## Items from a data source

┌────────

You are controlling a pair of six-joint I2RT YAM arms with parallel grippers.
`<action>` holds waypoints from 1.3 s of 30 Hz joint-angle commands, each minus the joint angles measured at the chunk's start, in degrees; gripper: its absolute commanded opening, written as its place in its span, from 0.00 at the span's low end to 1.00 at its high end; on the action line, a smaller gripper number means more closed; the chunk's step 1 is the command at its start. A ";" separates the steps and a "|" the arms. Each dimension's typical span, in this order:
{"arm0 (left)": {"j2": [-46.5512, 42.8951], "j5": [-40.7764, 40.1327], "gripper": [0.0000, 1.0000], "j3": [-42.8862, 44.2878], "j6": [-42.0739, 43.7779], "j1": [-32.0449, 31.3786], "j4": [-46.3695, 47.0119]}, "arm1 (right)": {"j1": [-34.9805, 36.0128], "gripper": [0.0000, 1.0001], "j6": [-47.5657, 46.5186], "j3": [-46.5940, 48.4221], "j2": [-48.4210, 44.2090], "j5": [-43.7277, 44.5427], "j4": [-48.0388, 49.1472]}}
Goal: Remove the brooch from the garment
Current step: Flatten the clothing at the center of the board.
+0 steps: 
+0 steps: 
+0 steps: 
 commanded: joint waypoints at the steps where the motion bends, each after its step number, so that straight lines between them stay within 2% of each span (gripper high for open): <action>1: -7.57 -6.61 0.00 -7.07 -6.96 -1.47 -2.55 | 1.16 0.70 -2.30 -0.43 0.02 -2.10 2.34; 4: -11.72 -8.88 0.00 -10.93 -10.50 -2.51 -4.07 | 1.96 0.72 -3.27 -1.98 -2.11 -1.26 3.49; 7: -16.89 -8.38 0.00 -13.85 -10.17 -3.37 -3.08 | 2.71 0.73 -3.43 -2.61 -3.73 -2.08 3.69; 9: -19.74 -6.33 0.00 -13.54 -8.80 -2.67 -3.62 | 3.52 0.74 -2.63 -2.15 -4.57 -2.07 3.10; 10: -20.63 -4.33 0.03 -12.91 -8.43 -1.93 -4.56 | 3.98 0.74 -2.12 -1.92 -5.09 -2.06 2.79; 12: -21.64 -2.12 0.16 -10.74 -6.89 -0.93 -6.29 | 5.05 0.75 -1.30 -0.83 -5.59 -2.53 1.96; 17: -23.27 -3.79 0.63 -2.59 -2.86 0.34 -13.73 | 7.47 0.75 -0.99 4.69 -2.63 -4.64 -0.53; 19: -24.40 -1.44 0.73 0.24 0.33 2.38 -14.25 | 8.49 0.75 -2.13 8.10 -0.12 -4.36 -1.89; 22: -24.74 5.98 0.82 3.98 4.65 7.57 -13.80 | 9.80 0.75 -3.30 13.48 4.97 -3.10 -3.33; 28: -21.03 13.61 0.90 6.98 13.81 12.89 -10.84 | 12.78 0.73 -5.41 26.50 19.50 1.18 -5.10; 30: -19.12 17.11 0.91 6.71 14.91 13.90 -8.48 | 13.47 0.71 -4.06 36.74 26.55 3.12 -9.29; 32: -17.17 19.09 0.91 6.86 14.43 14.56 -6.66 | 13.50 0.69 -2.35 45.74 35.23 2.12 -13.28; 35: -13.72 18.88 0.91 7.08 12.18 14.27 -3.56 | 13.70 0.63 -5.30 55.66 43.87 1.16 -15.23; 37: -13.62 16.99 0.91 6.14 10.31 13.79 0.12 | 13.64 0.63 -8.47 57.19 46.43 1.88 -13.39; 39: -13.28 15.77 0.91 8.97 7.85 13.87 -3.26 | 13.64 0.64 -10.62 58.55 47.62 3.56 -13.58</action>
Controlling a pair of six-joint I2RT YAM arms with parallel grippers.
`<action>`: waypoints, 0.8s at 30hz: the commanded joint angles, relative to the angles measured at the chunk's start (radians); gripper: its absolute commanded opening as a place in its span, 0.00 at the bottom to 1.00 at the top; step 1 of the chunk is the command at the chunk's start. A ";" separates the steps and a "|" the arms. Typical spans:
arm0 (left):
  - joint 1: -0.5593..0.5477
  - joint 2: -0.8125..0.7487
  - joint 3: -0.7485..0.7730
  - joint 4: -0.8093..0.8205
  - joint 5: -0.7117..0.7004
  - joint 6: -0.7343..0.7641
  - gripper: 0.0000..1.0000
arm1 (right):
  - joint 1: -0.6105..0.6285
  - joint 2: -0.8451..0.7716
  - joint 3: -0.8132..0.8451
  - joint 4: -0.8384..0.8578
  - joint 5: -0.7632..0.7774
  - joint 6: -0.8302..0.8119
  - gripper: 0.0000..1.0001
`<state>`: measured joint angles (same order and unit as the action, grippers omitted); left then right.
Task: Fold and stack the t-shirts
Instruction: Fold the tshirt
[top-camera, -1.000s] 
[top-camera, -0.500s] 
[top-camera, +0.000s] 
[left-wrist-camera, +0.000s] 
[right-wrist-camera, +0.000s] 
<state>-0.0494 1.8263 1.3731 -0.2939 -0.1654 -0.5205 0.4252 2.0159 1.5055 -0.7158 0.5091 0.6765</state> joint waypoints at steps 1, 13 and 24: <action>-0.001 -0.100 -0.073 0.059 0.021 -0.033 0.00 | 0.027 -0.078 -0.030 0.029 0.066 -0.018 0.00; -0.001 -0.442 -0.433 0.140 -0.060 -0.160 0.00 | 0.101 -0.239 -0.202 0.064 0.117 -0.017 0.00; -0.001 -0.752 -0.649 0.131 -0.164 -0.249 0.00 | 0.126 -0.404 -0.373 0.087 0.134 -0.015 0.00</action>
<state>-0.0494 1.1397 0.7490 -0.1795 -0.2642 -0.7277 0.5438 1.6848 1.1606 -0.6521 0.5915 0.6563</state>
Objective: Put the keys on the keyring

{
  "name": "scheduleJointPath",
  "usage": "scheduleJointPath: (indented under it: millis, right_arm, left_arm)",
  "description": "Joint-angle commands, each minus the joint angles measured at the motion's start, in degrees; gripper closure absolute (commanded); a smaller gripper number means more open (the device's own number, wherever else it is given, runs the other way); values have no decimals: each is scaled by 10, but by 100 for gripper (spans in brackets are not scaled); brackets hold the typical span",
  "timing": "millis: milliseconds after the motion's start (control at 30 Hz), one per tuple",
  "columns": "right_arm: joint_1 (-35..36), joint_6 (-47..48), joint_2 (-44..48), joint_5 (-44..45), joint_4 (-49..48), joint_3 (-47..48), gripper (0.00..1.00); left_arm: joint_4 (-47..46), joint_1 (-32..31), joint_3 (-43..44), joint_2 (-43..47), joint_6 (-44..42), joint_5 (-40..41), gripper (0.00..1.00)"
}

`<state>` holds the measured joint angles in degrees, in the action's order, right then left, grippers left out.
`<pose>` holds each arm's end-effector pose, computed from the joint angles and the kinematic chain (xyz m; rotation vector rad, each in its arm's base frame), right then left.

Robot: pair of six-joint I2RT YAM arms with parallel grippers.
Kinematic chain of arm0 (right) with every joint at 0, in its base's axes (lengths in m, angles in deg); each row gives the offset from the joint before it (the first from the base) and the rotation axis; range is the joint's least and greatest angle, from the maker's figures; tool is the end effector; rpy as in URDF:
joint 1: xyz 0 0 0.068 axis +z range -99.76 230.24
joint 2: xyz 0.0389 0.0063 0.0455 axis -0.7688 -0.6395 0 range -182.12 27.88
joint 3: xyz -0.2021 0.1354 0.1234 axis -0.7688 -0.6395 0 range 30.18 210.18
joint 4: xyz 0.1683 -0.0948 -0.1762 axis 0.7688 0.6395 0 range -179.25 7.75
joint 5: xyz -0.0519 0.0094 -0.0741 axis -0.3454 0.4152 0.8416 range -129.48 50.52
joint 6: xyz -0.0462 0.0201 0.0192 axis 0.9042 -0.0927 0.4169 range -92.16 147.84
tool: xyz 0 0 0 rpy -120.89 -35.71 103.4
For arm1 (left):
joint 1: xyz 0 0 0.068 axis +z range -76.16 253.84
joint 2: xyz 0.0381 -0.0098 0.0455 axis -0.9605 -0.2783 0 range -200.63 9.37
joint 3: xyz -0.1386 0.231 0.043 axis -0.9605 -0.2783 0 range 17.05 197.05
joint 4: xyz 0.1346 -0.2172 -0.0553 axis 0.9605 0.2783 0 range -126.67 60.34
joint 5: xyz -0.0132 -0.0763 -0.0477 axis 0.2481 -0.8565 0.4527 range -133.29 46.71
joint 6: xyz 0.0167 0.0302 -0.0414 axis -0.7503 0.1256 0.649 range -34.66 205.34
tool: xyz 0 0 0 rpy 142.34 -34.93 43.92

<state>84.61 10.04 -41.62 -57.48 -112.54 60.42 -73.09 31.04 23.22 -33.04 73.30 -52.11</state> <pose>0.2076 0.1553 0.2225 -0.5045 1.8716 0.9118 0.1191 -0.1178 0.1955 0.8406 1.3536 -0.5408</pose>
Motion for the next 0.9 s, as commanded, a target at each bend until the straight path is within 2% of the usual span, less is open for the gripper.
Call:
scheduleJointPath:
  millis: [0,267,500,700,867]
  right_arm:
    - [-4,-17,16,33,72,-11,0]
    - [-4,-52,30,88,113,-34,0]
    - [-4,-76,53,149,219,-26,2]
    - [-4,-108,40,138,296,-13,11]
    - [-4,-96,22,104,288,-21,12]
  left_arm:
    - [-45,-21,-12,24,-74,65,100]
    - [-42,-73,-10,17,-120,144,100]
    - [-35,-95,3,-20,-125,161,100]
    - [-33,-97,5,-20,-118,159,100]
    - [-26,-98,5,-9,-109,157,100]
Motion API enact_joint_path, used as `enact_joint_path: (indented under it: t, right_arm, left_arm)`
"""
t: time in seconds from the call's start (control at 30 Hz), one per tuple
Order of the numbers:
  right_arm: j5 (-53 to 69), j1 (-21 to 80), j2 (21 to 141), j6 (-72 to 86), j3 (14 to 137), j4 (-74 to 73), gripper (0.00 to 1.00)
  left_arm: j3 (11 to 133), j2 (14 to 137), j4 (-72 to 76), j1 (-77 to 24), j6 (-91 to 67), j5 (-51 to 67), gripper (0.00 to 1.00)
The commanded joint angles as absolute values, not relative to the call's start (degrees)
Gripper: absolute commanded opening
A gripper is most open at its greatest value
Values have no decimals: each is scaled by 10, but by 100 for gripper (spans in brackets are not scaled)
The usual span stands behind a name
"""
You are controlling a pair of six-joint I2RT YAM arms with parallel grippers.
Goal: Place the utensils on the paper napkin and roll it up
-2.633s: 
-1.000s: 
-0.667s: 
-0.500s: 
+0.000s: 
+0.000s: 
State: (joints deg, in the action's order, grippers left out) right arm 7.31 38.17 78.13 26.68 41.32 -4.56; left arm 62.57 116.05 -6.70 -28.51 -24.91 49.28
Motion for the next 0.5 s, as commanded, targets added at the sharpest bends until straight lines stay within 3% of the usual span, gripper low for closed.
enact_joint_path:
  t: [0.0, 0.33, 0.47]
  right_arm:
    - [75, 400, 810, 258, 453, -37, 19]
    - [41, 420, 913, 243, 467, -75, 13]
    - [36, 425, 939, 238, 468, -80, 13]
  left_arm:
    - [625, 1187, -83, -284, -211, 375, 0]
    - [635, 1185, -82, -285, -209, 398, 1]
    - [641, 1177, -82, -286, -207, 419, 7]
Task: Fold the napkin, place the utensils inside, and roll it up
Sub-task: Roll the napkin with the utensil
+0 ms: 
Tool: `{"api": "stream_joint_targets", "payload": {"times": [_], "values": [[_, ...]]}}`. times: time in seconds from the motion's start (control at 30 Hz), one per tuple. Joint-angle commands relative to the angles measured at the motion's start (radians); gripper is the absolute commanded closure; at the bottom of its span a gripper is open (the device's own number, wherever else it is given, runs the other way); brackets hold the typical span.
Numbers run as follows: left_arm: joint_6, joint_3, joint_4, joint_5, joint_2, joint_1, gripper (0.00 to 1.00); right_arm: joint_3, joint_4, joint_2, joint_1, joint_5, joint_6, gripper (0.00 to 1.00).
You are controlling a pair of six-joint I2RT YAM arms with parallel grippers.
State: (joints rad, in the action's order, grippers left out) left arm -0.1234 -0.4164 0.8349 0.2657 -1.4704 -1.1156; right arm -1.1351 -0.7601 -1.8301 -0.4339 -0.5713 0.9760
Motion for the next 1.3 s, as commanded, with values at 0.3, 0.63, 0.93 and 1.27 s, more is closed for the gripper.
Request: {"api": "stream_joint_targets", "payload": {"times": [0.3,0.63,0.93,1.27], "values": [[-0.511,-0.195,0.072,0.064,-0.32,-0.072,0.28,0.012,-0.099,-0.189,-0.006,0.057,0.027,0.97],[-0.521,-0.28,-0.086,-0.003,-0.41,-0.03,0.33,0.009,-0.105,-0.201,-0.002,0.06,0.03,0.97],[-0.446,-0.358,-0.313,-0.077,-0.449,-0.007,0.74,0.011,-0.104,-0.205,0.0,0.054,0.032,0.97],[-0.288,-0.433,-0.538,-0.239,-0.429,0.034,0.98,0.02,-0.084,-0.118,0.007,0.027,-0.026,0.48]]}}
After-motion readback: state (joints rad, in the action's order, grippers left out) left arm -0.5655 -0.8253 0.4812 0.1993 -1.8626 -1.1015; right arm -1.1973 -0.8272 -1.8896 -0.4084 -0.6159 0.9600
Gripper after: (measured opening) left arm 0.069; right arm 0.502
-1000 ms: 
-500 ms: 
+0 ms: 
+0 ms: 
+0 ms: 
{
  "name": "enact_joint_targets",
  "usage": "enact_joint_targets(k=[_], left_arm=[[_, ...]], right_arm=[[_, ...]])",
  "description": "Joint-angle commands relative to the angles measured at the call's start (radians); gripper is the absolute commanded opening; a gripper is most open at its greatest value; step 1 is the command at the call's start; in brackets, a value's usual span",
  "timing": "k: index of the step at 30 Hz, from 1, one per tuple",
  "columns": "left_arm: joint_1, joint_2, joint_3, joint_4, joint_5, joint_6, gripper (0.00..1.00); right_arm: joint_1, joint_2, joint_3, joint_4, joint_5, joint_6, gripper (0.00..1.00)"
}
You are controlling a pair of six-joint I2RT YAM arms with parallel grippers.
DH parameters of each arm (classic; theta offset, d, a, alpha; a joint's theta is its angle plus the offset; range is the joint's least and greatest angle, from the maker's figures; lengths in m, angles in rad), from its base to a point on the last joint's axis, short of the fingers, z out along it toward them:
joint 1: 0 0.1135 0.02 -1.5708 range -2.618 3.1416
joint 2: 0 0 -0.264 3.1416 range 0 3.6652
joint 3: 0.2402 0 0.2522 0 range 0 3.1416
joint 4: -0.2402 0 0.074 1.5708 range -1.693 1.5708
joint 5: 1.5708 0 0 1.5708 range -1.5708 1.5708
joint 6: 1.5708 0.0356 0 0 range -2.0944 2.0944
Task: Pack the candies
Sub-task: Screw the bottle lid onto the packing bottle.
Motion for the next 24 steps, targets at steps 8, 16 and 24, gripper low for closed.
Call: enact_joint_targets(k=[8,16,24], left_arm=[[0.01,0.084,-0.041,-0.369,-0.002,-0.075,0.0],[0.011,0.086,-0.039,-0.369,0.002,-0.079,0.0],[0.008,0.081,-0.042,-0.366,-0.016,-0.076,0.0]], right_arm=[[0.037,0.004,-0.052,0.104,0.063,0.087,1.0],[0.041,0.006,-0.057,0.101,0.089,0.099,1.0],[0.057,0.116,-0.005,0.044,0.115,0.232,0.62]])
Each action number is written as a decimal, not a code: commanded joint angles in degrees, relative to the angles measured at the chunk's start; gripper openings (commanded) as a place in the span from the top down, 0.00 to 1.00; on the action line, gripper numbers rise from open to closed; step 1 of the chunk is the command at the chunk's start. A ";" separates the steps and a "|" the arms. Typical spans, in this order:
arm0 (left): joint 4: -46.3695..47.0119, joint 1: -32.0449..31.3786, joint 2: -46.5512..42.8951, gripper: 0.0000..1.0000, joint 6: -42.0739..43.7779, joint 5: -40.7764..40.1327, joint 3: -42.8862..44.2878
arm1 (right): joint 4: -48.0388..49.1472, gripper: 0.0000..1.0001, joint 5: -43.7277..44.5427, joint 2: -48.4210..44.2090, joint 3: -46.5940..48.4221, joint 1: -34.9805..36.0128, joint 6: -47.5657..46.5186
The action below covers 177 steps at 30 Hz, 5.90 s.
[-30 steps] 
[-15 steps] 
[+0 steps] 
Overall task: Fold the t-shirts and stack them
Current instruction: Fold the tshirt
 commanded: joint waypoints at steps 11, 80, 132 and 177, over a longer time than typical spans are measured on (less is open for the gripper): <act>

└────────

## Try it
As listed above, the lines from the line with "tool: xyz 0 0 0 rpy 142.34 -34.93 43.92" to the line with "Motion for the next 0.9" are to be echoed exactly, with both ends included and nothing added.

## Answer section
tool: xyz 0 0 0 rpy 142.34 -34.93 43.92

<state>84.61 10.04 -41.62 -57.48 -112.54 60.42 -73.09 31.04 23.22 -33.04 73.30 -52.11</state> <pose>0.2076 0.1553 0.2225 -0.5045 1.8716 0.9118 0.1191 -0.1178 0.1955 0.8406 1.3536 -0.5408</pose>
Motion for the next 0.9 s, as commanded, a target at each bend until the straight path is within 2% of the usual span, less is open for the gripper.

No additional output is required for this exercise.